## EXERCISE REQUIREMENTS
The full listing should be written out verbatim, and its images should be dropped.

## COLLECTED MATERIAL
=== Section Start ===
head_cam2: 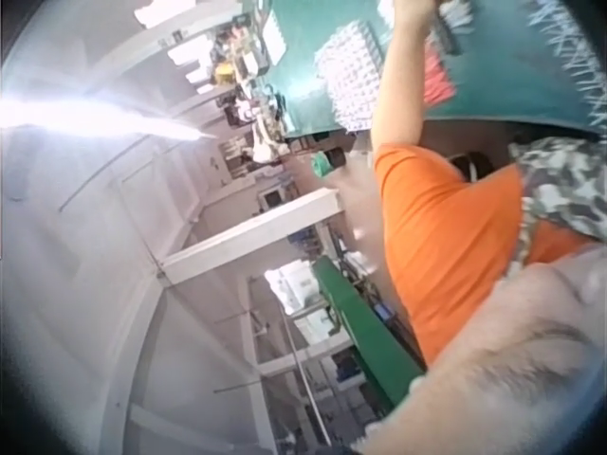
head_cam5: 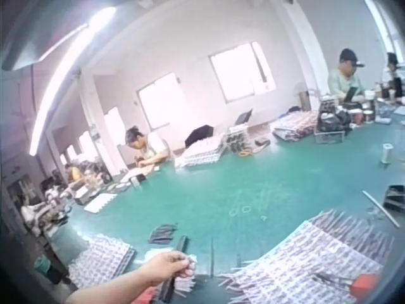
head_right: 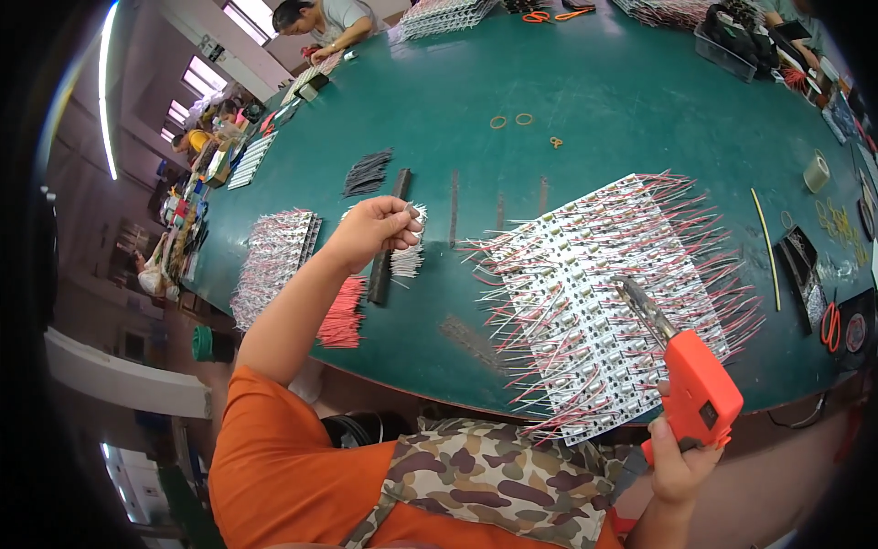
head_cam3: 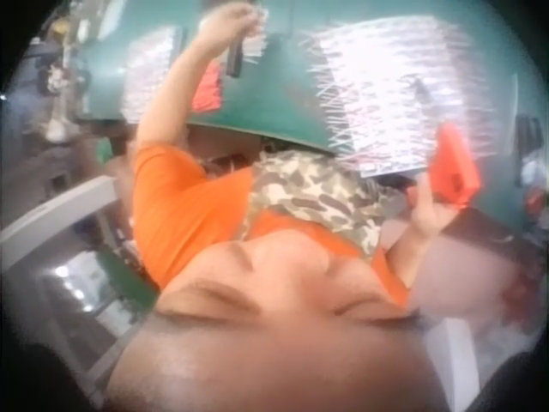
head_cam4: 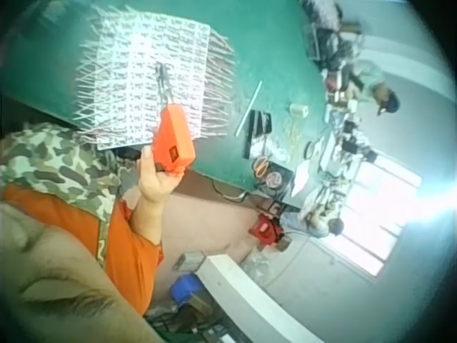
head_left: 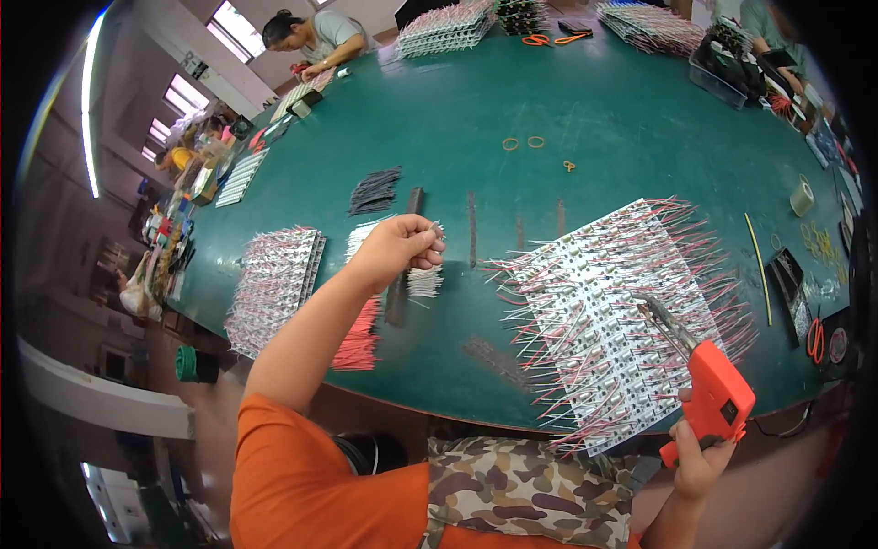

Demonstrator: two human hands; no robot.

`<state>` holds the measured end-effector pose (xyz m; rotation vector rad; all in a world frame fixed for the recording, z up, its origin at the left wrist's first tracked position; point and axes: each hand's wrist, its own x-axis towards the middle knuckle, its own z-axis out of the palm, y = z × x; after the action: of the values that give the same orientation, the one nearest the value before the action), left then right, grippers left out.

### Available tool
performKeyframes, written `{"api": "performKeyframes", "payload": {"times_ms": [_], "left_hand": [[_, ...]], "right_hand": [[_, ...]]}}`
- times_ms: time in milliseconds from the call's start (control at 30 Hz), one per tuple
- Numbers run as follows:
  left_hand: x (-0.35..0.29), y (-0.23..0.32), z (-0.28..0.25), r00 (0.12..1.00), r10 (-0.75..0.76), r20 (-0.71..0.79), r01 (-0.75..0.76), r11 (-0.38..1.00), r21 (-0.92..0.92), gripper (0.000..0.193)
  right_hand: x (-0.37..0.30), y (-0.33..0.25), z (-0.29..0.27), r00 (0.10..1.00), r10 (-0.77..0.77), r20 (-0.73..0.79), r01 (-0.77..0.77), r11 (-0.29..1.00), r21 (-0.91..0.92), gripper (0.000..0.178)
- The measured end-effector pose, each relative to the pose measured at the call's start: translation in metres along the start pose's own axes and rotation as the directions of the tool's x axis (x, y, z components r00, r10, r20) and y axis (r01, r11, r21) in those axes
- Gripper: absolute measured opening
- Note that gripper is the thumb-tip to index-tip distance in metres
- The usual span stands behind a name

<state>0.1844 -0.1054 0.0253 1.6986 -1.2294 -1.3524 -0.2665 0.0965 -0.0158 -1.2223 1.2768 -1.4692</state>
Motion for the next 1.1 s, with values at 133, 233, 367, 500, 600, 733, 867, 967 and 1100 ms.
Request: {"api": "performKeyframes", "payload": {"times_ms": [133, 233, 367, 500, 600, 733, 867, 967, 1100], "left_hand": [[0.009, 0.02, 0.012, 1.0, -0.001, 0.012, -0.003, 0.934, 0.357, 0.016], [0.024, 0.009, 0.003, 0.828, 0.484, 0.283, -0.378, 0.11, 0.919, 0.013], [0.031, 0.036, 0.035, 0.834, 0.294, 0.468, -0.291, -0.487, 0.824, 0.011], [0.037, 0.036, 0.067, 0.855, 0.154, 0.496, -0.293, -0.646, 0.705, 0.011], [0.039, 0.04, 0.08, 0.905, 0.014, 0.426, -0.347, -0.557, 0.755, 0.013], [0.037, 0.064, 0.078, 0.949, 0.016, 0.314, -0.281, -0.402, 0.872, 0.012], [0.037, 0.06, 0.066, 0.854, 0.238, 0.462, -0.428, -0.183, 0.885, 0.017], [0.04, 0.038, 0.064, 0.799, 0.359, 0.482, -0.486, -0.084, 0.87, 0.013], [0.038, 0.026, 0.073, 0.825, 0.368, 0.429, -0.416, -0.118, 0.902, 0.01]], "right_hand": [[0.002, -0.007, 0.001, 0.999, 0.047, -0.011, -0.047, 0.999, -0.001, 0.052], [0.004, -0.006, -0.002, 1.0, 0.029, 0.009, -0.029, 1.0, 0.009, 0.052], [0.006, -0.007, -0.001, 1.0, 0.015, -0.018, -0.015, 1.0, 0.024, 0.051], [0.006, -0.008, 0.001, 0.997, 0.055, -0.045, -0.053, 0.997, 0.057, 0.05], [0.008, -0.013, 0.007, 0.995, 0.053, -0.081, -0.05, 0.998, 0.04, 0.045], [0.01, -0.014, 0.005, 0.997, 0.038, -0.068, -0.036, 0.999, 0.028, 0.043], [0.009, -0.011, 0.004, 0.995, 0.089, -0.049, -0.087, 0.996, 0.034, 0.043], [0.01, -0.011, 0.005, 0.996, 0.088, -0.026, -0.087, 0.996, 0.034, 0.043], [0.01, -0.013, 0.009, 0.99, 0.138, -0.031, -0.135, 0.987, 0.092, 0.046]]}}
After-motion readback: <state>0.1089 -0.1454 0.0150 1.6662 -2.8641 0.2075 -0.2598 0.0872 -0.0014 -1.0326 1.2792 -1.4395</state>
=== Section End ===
## TASK SOLUTION
head_cam2: 
head_cam5: 
head_right: 
head_cam3: 
head_cam4: 
head_left: 

Demonstrator: two human hands; no robot.

`<state>` holds the measured end-effector pose (xyz m; rotation vector rad; all in a world frame fixed for the recording, z up, its origin at the left wrist's first tracked position; point and axes: each hand's wrist, its own x-axis towards the middle knuckle, its own z-axis out of the palm, y = z × x; after the action: of the values that give the same orientation, the one nearest the value before the action), left then right, grippers left out.

### Available tool
performKeyframes, written `{"api": "performKeyframes", "payload": {"times_ms": [_], "left_hand": [[_, ...]], "right_hand": [[_, ...]]}}`
- times_ms: time in milliseconds from the call's start (control at 30 Hz), one per tuple
- Numbers run as follows:
  left_hand: x (-0.35..0.29), y (-0.23..0.32), z (-0.28..0.25), r00 (0.12..1.00), r10 (-0.75..0.76), r20 (-0.71..0.79), r01 (-0.75..0.76), r11 (-0.38..1.00), r21 (-0.92..0.92), gripper (0.000..0.193)
  right_hand: x (-0.37..0.30), y (-0.33..0.25), z (-0.29..0.27), r00 (0.10..1.00), r10 (-0.77..0.77), r20 (-0.73..0.79), r01 (-0.77..0.77), r11 (-0.29..1.00), r21 (-0.91..0.92), gripper (0.000..0.178)
- The measured end-effector pose, each relative to the pose measured at the call's start: translation in metres along the start pose's own axes and rotation as the directions of the tool's x axis (x, y, z components r00, r10, r20) and y axis (r01, r11, r21) in those axes
- Gripper: absolute measured opening
- Note that gripper is the thumb-tip to index-tip distance in metres
- The usual span stands behind a name

<state>0.1844 -0.1054 0.0253 1.6986 -1.2294 -1.3524 -0.2665 0.0965 -0.0158 -1.2223 1.2768 -1.4692</state>
Motion for the next 1.1 s, with values at 133, 233, 367, 500, 600, 733, 867, 967 and 1100 ms.
Request: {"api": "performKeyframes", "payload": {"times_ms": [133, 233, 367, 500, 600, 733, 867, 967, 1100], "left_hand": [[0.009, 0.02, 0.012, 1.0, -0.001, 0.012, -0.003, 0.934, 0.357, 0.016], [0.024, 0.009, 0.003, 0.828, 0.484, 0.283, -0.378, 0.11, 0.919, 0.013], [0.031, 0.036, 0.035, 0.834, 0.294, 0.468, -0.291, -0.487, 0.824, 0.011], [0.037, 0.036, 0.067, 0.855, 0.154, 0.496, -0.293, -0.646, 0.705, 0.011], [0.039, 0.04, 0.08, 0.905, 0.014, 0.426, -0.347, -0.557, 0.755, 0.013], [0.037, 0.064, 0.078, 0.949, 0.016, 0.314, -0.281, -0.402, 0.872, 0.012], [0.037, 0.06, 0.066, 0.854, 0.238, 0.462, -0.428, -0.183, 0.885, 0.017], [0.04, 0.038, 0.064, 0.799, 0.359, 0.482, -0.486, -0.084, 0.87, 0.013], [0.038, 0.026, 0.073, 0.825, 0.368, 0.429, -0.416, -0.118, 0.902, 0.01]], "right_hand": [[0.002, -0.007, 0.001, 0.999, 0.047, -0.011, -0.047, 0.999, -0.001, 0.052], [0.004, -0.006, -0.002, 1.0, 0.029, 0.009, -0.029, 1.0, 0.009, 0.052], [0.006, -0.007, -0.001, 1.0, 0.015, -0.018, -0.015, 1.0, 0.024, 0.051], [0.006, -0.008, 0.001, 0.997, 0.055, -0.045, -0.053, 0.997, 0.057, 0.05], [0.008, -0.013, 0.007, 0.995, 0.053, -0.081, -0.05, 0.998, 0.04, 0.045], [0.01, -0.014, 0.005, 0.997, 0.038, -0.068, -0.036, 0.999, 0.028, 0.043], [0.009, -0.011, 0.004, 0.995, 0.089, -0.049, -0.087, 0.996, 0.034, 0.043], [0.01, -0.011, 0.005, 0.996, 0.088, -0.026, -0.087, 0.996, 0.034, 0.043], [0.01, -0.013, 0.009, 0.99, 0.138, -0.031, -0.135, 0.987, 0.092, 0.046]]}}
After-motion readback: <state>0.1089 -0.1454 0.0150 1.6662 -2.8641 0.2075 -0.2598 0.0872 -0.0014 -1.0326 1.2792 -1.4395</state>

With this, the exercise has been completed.